Close to 900 hectares of public and private land within the park’s outer limits will remain excluded and not subject to the management plan, including much of the hamlets of Cedar Grove and Locust Hill, private lands, and roads, railway lines and hydro transmission corridors. The park’s enabling legislation allows the transfer of up to 200 hectares of land to a federal, provincial or municipal authority for public infrastructure needs.

The Rouge National Urban Park Act became law in 2015, and the Liberals successfully passed amendments to the legislation two years later.

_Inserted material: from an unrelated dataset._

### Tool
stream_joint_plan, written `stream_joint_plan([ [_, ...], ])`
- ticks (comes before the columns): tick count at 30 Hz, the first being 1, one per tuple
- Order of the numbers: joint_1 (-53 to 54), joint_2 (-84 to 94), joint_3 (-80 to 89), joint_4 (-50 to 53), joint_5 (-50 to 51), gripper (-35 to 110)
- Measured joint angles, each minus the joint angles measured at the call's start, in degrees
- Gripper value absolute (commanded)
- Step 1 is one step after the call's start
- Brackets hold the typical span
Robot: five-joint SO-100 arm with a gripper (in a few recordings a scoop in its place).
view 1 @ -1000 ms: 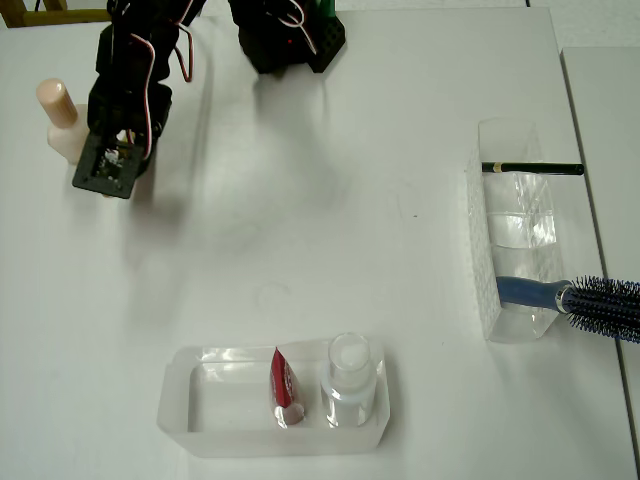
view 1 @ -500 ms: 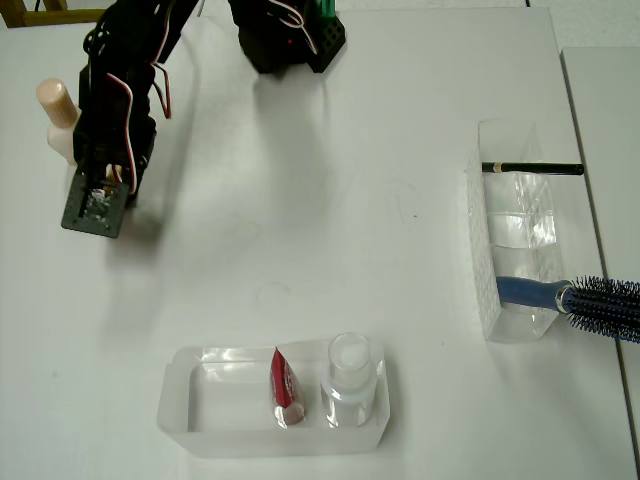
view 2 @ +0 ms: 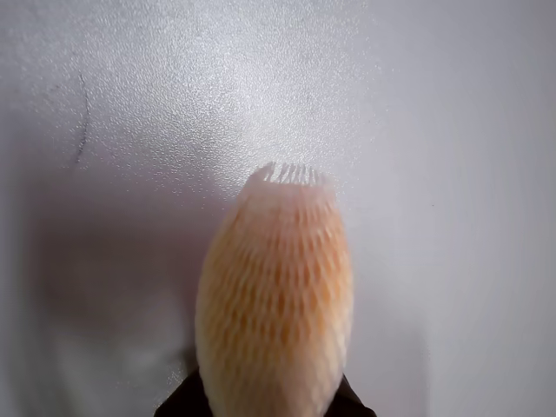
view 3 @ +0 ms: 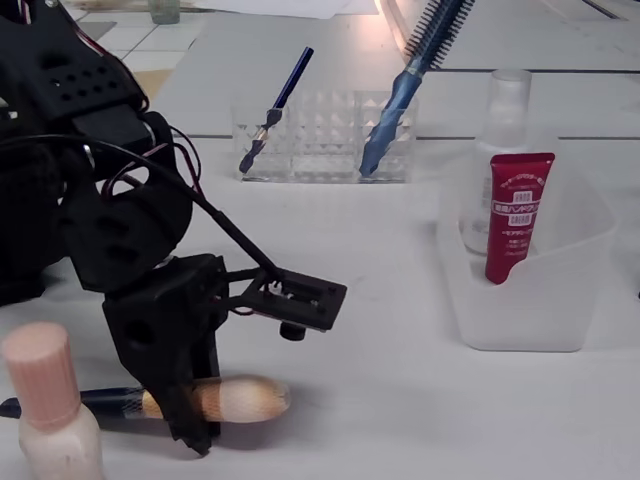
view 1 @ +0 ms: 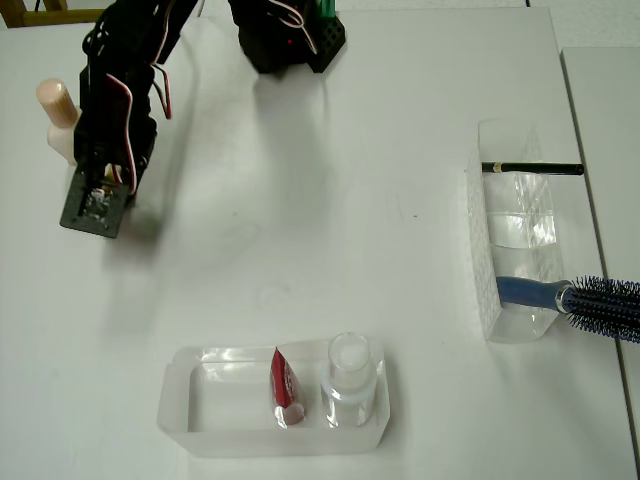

Robb said the management plan needs substantial changes to reflect promises made by local Liberal candidates in the 2015 election to ensure “ecological integrity” and to support existing provincial land-use management and conservation plans.

He said the failure to implement biodiversity recommendations from Environment Canada would cost taxpayers in the GTA $100 million each year from “unabated” pollution, extreme temperatures, and climate change-induced flooding and erosion.

Robb criticized the management plan for restricting public access to large swaths of the park to allow for farming operations. He said the FRW supports farming as a “continuing activity” in about one-third of the park, not the roughly 50 per cent allotted in the management plan, adding that leases for farmland in the park were going for 25 to 30 per cent below “fair market value.”

Sinibaldi said Parks Canada consulted more than 20,000 Canadians and over 200 organizations on the management plan, and incorporated “significant content from past regional and provincial plans.”

The final plan -- along with the 2017 amendments to the Rouge National Urban Park Act that ensure ecological integrity is the first priority when managing the park -- provides the Rouge with the strongest protections for these lands, he said.

Sinibaldi added that Parks Canada has “initiated and completed” 52 ecological-restoration and farmland-enhancement projects in the park since 2015, and has partnered with local conservation authorities, Indigenous groups, park farmers, municipalities, schools and volunteers to restore more than 60 hectares of wetland, stream and riverbank habitat, and over 26 hectares of forest area.